The ultimate causes of death found at autopsy in the headache group without evidence of trauma (n = 48) were vascular events in 60.4% (n = 29), primary brain tumors/cysts in 16.7% (n = 8), meningitis in 6.25% (n = 3), and other in 16.7% (n = 8). In cases where aneurysm rupture and subsequent intracerebral hemorrhage were the cause of 20% of headaches (n = 11; male-to-female ratio 1:3), loss of consciousness or collapse, occipital/temporal headache and neck pain, or a focal neurological deficit was the most common red-flag feature in the clinical history.
Commentary
Headaches are classified as primary (without any underlying “pathological” cause) or secondary (attributable to vascular, neoplastic, or infectious causes, as well as other intracranial pathologies). Primary headache disorders are very common and neuroimaging cannot be obtained on all patients with headaches unless there are specific concerns in the clinical history and examination.

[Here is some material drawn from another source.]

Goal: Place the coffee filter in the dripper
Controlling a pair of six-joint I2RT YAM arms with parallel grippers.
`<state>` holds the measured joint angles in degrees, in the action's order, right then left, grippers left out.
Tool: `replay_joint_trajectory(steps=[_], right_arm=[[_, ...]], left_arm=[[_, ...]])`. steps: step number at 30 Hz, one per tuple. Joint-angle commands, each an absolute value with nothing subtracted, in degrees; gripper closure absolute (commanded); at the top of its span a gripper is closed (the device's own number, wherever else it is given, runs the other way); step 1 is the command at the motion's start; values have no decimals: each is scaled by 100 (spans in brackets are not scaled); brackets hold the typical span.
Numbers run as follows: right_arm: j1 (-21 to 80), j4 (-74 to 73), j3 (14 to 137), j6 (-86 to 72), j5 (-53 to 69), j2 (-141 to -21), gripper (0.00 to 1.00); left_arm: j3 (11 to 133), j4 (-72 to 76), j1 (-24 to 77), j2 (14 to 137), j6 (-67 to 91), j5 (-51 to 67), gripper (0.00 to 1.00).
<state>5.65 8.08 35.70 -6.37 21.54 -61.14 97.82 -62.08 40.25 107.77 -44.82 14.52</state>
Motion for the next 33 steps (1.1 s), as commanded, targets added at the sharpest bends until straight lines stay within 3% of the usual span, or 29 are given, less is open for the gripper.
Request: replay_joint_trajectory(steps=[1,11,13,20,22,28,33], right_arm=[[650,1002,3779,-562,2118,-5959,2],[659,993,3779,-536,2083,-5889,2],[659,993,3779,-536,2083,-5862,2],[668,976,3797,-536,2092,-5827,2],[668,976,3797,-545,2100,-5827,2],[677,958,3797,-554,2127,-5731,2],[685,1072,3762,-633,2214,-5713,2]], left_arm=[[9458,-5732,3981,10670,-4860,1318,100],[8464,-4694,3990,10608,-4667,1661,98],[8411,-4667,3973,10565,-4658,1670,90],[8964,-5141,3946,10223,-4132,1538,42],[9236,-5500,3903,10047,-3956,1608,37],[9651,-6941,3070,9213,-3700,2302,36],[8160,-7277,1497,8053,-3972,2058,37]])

The identification of characteristics of a headache that indicate its potential to be a secondary headache, most commonly a vascular etiology, is very useful in directing a more comprehensive evaluation, including neuroimaging. In this study population, the more statistically significant, alarming red-flag features that ultimately heralded a fatal cause of headache were headaches in those > 50 years of age, headaches described as “worst”/thunderclap, a history of seizure/collapse/loss of consciousness, and associated nausea and vomiting. However, migraine headaches, which afflict more than 30 million Americans with disability but without mortality, can affect older individuals, can be very severe and of sudden onset, and are characteristically associated with nausea and vomiting. Use of these criteria will still result in imaging of many non-life threatening headaches to catch the rare secondary headaches.

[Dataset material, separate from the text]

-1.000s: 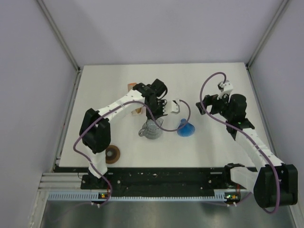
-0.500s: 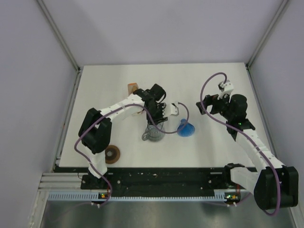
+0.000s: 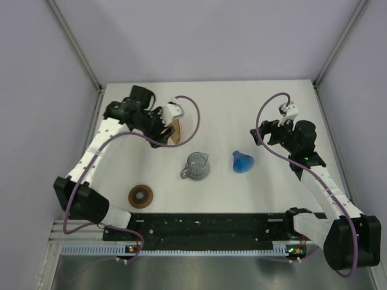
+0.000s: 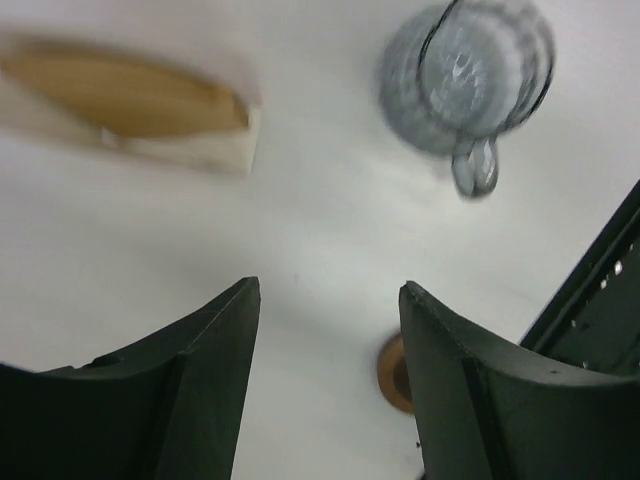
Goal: Place the coffee filter in the dripper
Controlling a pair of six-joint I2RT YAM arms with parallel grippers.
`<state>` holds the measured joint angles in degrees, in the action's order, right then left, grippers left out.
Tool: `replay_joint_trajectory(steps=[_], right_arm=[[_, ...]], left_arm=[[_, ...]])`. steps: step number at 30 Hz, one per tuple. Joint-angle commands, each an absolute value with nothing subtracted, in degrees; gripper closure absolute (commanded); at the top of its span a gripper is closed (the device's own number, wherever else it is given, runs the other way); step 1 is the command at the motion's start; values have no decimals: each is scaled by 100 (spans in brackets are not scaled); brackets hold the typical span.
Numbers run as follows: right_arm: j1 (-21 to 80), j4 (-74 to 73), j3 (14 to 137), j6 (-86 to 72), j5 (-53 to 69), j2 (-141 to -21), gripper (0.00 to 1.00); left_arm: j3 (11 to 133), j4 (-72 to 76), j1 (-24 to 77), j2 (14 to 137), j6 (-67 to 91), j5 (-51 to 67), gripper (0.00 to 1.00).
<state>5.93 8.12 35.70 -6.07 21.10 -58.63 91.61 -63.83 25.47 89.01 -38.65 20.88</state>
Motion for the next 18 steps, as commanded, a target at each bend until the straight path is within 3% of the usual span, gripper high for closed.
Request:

For the clinician caring for patients with headaches, it is worth remembering that primary headaches are most likely to afflict younger patients and that although the pain of migraines can be very severe, the onset of a very severe headache in an older, non-migraineur warrants further investigation, including neuroimaging. This paper suggests that “CT scan should be the initial test of choice for new-onset headache in adults.” However, MRI with FLAIR and susceptibility weighted imaging can detect even subtle intracranial hemorrhage as well as other potentially fatal pathologies that could be missed on a CT scan of the head. When feasible, MRI is more sensitive in detecting multiple pathological types.

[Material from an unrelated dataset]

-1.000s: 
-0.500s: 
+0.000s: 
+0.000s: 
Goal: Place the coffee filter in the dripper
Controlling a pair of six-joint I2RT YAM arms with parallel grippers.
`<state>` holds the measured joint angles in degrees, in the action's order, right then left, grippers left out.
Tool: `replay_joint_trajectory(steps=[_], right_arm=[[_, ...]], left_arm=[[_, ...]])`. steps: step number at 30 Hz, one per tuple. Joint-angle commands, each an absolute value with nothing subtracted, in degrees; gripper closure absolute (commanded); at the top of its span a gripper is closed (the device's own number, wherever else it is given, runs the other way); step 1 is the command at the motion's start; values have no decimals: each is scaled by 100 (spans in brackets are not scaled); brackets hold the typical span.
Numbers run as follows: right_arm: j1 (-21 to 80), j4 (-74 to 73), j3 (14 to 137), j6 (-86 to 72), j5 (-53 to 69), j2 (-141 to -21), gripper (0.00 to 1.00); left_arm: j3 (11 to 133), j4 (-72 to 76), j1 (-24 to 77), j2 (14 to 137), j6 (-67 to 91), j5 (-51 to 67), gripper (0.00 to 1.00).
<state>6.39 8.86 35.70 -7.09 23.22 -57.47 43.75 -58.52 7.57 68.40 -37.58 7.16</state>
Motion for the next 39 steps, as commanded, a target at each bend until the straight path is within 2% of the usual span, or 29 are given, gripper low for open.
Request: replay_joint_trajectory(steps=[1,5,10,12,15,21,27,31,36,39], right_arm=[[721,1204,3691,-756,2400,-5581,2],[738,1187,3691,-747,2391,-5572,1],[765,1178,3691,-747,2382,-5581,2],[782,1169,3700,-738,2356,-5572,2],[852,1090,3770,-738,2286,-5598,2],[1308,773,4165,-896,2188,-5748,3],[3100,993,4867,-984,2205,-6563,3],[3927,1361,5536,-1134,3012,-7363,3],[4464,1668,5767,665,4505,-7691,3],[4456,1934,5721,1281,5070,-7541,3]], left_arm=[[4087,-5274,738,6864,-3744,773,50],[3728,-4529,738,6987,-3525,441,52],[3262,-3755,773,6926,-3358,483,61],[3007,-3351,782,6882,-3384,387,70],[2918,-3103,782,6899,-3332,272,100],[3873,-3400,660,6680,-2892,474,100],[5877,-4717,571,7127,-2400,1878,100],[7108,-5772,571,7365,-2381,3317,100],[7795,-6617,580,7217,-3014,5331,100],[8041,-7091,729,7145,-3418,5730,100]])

There are limitations to an autopsy study. Although the decrease in the number of headache-associated deaths over the time of the study was attributed to progressively more accurate diagnosis and effective intervention, decreased referral for autopsy is a plausible cause of the decline in autopsied deaths. Would the conclusions of this study be different if all headache-associated deaths, not just those that were autopsied, had been included? The reliance on autopsies to conclude that headache fatalities are decreasing and the recommendation to do CT scanning over MRI scanning may reflect differences in the health care system in Ireland, as compared to the United States.